**Instructions for the task**
Only text belongs in your copy of the listing below; reproduce it exactly and leave out the pictures.

━━ Data below

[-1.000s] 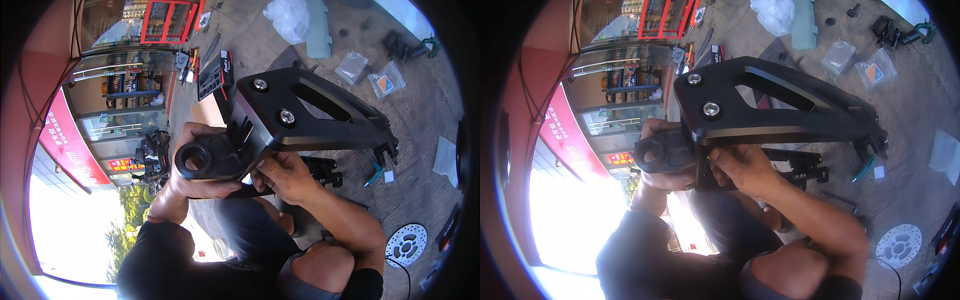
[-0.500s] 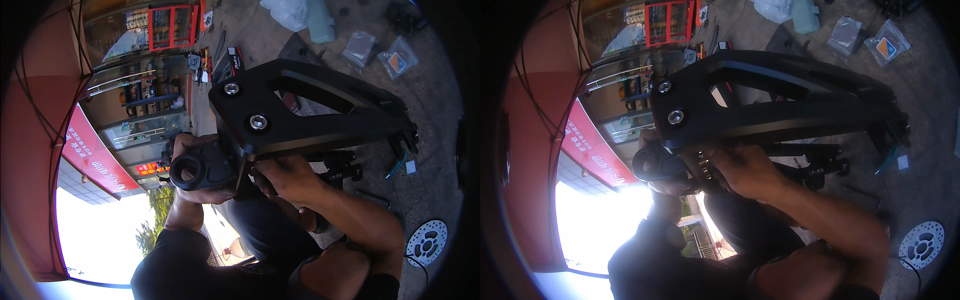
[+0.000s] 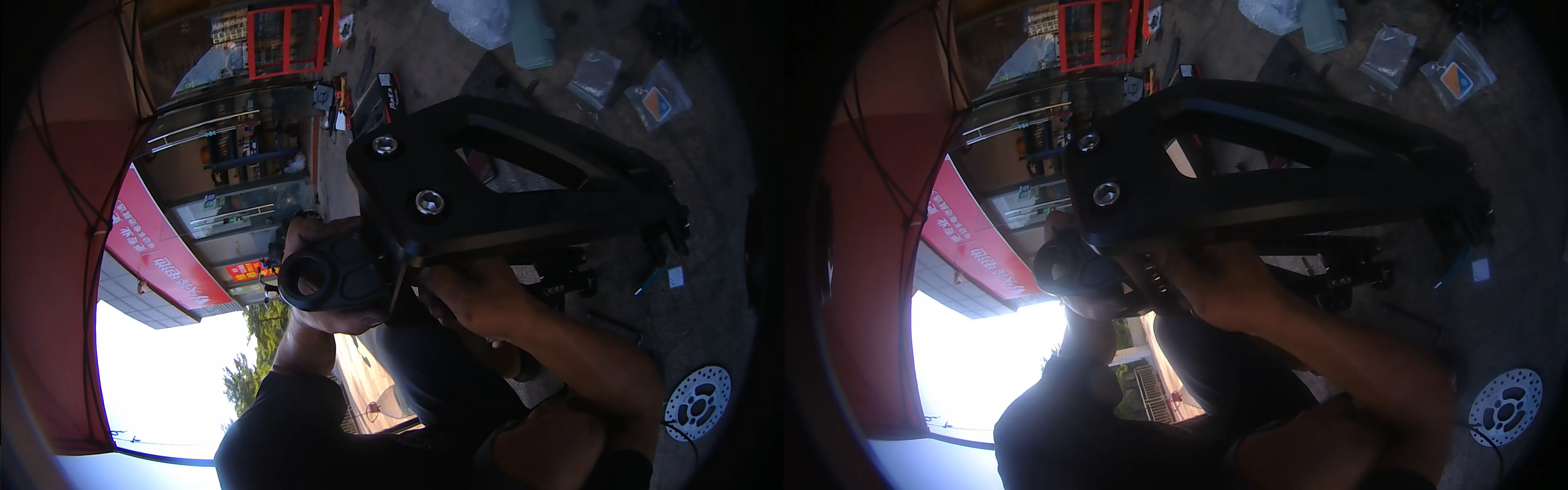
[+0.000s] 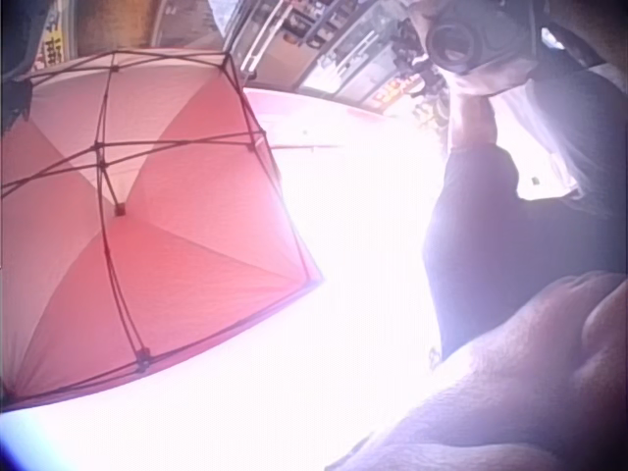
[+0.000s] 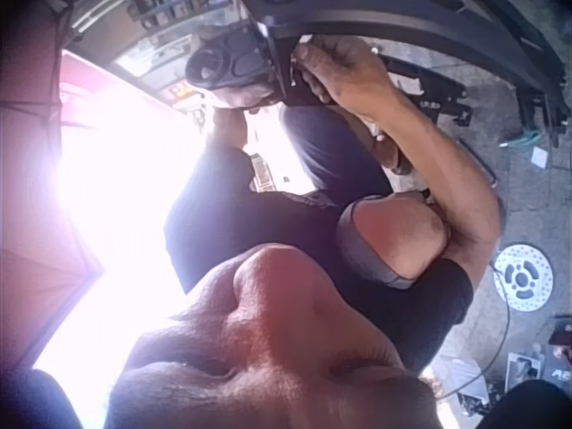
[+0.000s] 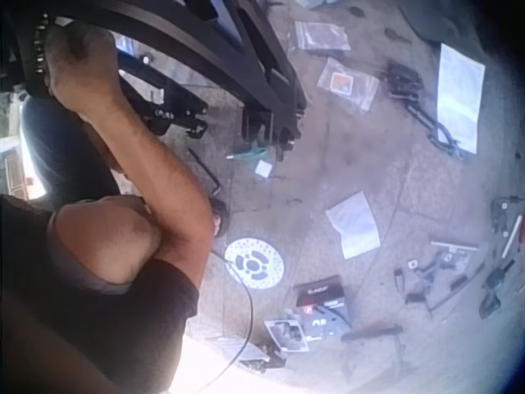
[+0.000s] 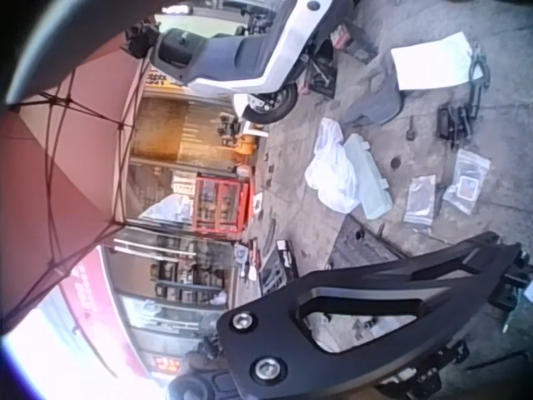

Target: The person assembles a black metal scooter frame component on the floor. They use a screwdriver to tighten bolts, align brackets, and secure parts together while sitting on the ground.

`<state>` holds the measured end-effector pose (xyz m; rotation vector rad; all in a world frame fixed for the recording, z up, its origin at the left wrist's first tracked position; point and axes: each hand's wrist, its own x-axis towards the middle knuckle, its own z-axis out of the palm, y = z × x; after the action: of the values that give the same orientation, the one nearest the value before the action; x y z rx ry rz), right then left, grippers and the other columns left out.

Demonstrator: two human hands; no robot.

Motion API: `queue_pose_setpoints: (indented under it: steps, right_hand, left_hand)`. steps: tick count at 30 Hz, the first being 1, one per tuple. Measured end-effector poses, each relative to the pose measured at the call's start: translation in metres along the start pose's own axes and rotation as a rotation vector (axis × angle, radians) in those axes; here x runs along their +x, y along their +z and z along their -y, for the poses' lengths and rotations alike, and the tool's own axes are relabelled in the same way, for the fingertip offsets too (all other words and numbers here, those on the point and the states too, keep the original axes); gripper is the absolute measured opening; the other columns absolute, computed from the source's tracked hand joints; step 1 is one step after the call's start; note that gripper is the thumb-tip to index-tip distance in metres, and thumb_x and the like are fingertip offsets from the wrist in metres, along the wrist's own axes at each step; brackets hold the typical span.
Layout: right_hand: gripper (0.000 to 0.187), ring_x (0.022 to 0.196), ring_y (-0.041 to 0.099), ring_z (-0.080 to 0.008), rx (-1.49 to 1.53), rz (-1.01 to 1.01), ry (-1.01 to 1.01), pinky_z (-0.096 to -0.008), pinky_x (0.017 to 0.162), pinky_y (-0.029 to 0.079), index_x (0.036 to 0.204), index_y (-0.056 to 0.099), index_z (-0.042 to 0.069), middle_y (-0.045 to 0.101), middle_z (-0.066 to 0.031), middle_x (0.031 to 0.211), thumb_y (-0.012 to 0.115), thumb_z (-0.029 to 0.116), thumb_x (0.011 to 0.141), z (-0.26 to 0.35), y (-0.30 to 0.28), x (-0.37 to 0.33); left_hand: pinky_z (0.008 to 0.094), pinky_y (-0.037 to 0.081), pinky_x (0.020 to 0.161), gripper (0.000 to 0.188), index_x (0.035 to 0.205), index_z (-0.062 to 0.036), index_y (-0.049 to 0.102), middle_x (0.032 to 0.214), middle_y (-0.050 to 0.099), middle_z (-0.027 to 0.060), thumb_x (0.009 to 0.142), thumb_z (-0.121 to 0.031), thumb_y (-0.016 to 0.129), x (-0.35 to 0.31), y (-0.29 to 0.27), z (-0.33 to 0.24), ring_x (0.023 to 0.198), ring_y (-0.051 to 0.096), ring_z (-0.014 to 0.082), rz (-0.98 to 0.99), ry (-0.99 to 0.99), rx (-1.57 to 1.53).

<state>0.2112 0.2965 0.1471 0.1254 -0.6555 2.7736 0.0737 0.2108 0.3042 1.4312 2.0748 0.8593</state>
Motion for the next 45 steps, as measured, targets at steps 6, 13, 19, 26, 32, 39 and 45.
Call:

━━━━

**Exercise answer**
[-1.000s] 
[-0.500s] 
[+0.000s] 
[+0.000s] 
[+0.000s] 
[+0.000s] 
[+0.000s] 

Target: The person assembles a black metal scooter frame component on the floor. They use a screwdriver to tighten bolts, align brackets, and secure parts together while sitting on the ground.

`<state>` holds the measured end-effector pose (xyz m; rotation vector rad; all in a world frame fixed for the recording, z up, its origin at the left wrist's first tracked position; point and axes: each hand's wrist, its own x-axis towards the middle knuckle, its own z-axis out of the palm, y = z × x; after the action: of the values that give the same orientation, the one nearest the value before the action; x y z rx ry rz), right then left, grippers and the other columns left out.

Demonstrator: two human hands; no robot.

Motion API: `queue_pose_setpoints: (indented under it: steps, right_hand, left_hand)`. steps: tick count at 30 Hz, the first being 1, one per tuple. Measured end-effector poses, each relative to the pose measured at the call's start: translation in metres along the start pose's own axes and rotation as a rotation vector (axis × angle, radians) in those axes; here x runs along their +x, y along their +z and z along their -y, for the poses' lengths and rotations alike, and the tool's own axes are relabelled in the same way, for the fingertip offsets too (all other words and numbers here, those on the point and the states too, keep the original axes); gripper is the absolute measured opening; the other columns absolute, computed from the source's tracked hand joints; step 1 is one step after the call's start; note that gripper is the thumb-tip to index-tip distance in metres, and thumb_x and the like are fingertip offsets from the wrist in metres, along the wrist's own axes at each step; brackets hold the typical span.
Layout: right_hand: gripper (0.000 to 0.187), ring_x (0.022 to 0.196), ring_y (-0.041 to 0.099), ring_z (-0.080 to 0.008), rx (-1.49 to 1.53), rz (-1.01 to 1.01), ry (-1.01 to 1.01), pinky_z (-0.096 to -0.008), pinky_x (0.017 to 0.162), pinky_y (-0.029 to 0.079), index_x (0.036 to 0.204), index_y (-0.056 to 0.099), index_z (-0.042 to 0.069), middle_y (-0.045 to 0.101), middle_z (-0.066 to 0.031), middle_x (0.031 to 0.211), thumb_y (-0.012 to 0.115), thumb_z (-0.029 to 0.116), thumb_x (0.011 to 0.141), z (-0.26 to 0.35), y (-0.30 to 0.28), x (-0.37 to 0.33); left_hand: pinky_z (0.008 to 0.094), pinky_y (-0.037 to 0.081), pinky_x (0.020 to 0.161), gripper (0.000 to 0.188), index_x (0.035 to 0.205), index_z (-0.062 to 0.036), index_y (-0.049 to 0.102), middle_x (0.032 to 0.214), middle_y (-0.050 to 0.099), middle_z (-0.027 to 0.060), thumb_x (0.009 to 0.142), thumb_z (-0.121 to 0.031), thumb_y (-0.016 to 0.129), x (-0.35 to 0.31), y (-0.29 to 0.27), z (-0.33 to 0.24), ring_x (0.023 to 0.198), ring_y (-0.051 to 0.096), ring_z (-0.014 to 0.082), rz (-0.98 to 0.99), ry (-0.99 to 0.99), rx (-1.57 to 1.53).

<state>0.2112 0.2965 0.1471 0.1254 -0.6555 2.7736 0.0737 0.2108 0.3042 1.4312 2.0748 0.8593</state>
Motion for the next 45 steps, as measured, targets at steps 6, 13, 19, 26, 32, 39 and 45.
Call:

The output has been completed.